Report the lines of the data below that contain the string "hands".

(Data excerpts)
[Start of Attachment]

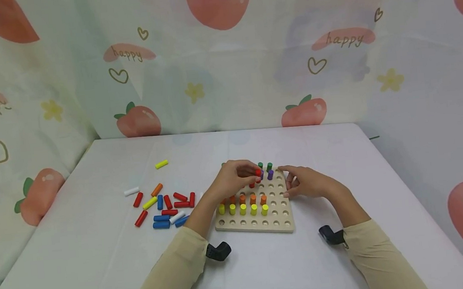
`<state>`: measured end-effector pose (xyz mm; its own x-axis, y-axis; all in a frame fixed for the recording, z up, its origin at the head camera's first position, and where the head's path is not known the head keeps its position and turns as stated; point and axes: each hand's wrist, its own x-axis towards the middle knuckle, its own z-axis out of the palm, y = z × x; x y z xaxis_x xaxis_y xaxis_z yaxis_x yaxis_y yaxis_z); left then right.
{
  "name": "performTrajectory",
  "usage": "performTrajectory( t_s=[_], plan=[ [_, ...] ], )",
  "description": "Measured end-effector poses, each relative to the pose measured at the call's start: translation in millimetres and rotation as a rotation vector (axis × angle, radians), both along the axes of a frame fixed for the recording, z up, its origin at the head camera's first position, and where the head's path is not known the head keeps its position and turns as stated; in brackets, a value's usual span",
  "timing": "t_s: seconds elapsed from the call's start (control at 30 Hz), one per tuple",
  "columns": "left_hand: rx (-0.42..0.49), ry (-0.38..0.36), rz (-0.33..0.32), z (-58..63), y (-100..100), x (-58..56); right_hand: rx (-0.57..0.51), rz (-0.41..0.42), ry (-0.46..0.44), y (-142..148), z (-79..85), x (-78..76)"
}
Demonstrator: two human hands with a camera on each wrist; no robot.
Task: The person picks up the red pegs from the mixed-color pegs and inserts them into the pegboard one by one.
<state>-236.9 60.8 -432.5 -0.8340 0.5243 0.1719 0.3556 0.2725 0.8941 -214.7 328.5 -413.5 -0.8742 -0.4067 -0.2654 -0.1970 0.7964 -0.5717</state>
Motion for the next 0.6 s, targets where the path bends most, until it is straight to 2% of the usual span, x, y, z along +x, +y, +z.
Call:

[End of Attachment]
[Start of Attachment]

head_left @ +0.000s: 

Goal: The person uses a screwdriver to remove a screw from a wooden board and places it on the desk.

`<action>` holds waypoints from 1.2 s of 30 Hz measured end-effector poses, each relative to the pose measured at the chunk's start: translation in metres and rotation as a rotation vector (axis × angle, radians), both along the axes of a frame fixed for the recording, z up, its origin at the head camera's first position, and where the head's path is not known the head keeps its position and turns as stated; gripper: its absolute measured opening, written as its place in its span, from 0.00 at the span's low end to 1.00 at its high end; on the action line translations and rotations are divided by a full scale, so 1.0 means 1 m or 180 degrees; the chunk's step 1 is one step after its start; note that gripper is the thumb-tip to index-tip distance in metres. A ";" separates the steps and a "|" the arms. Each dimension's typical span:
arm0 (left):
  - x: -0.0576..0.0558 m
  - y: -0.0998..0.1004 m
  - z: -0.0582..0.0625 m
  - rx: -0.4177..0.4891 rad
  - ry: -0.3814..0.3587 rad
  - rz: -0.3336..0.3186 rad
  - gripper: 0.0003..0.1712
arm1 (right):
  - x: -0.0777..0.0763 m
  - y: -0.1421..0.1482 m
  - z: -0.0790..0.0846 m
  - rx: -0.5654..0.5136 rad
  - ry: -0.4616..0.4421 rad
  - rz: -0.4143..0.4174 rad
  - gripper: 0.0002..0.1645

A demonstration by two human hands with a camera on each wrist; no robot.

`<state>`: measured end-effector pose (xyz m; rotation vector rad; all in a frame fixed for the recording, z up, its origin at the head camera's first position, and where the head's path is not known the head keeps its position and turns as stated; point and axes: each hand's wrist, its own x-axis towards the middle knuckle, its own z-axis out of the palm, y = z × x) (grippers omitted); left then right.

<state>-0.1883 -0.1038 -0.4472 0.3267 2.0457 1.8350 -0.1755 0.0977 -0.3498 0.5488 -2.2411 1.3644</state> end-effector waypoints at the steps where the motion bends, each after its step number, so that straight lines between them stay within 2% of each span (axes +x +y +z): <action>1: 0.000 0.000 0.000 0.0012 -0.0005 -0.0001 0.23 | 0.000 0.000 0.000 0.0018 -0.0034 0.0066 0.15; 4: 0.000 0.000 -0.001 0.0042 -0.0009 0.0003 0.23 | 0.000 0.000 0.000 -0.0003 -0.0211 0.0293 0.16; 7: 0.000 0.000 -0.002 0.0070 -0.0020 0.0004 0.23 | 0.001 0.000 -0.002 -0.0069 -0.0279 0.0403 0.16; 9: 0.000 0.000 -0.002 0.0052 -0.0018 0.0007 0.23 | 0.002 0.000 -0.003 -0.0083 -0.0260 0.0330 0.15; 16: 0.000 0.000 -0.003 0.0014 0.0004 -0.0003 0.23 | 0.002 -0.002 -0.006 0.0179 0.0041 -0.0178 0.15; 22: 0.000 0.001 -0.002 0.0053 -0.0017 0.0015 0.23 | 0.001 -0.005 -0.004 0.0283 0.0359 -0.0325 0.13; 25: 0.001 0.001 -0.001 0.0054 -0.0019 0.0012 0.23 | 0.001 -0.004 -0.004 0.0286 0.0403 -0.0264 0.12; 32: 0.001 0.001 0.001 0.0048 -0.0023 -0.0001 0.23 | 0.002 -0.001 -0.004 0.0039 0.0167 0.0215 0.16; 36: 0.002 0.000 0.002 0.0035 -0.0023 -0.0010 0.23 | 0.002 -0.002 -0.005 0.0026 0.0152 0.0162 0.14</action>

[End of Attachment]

# Solution to this task:
Demonstrator: two human hands with a camera on each wrist; no robot.
A demonstration by two human hands with a camera on each wrist; no robot.

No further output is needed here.